Big Changes Around
In the previous release, I was unhappy with the performance and accessibility of our application. Our previous implementation was too heavily reliant on CUDA.
AMD users would have to install a specific Pytorch package, but it was too difficult to install, and did not provide much of a benefit anyway.
After some research, I created a ZLUDA branch to mimic CUDA; unfortunately, none of the ZLUDA implementations support Pytorch.
But not all hope was lost.
After more research and frustration, I heard of Whisper.cpp. It is a reimplementation of the OpenAI Whisper API in pure C++, and has minimal dependencies. Since it can easily use Vulkan, combines CPU + GPU acceleration and can be easily compiled on Linux, it would be worth a shot.
The results are very surprising: Whisper.cpp can transcribe 2 hours of audio in around 2-3 minutes with my current hardware. By comparison,with multiprocessing and the regular Whisper API, 20-30 minutes of audio will take you around 40 minutes.

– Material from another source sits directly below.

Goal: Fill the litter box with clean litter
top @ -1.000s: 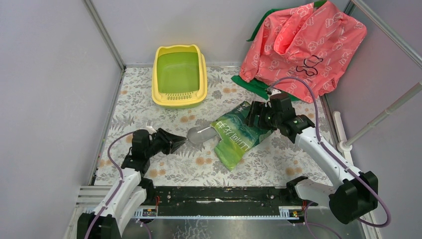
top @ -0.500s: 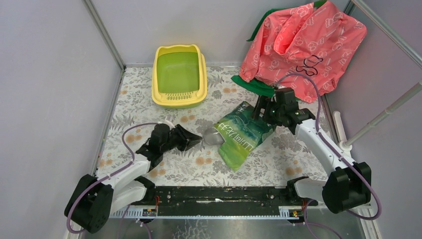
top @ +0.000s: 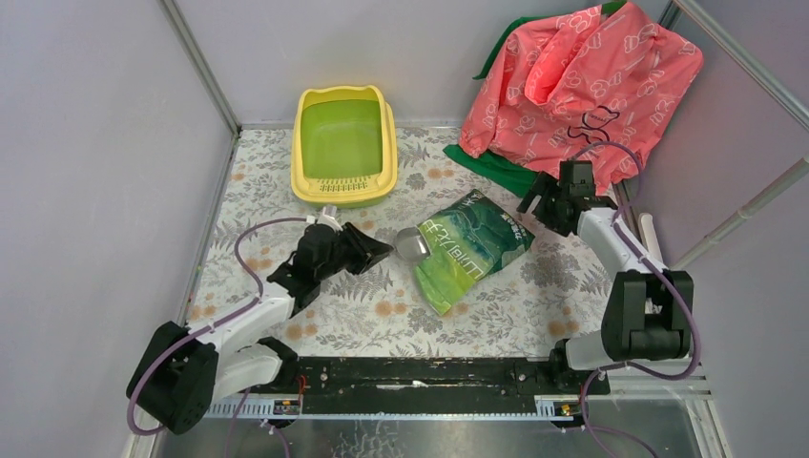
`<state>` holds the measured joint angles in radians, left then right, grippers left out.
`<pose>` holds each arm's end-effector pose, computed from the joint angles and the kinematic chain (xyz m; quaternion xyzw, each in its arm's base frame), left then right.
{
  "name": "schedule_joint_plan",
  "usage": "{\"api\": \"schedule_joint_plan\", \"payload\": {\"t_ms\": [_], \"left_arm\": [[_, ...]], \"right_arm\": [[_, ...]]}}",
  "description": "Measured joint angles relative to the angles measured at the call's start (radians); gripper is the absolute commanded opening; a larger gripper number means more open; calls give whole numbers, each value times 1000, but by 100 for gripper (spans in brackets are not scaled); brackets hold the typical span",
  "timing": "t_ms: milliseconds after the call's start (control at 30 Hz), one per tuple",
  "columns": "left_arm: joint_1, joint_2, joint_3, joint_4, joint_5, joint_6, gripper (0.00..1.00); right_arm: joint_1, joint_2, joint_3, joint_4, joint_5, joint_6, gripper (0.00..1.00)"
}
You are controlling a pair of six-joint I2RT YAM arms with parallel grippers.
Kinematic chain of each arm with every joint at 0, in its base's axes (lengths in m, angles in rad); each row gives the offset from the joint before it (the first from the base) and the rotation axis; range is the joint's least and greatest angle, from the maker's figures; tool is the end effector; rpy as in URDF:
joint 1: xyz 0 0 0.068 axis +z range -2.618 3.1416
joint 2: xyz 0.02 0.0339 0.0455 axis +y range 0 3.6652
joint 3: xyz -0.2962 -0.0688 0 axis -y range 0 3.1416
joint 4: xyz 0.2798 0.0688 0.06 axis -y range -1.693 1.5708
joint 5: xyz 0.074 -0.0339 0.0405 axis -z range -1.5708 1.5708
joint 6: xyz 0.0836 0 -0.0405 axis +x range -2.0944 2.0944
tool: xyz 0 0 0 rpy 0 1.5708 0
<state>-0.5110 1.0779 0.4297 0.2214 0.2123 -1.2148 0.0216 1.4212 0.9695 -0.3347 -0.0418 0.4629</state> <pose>0.2364 -0.1527 0.1889 -0.2343 0.8046 -0.4669 0.2823 0.3649 0.0114 0.2267 0.1944 0.9032 0.1104 0.3663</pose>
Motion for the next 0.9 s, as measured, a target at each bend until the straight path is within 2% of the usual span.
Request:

Aligning with my design philosophy that software should be as uncomplicated as possible to use, I'm making available a 64-bit pre-compiled version of Whisper.cpp that supports Vulkan, so all you need to do this time around, if you use Windows, is to download our repository and run the main script with Python:
Python SoftWhisper.py
And that's it! The models will also be downloaded for you if you don't have them.
Please note that I haven't tested this application under Linux; however, just placing a compiled Whisper.cpp of your choice under the same folder as the project should work. The default name the application will look for is Whisper_lin-x64; however, you can also select the directory of your choice by simply starting the application and changing the directory under the option "Whisper.cpp executable."
Just click on SoftWhisper.bat
. If any dependency is missing, you will be prompted to install it.
If that fails, install the dependencies manually with the command:
pip install -r requirements.txt
For now, convenience scripts are not available.
Install the dependencies with:
pip install -r requirements.txt
and then run SoftWhisper with:
python SoftWhisper.py
Known bugs
- Despite being very performant, this software still has many more lines of code than it should, which I will probably address in the future.
- I couldn't get speaker identification to work properly on this release, so it was disabled and removed from the interface.
- When you select a new video, it won't load the video right away. You will need to press play.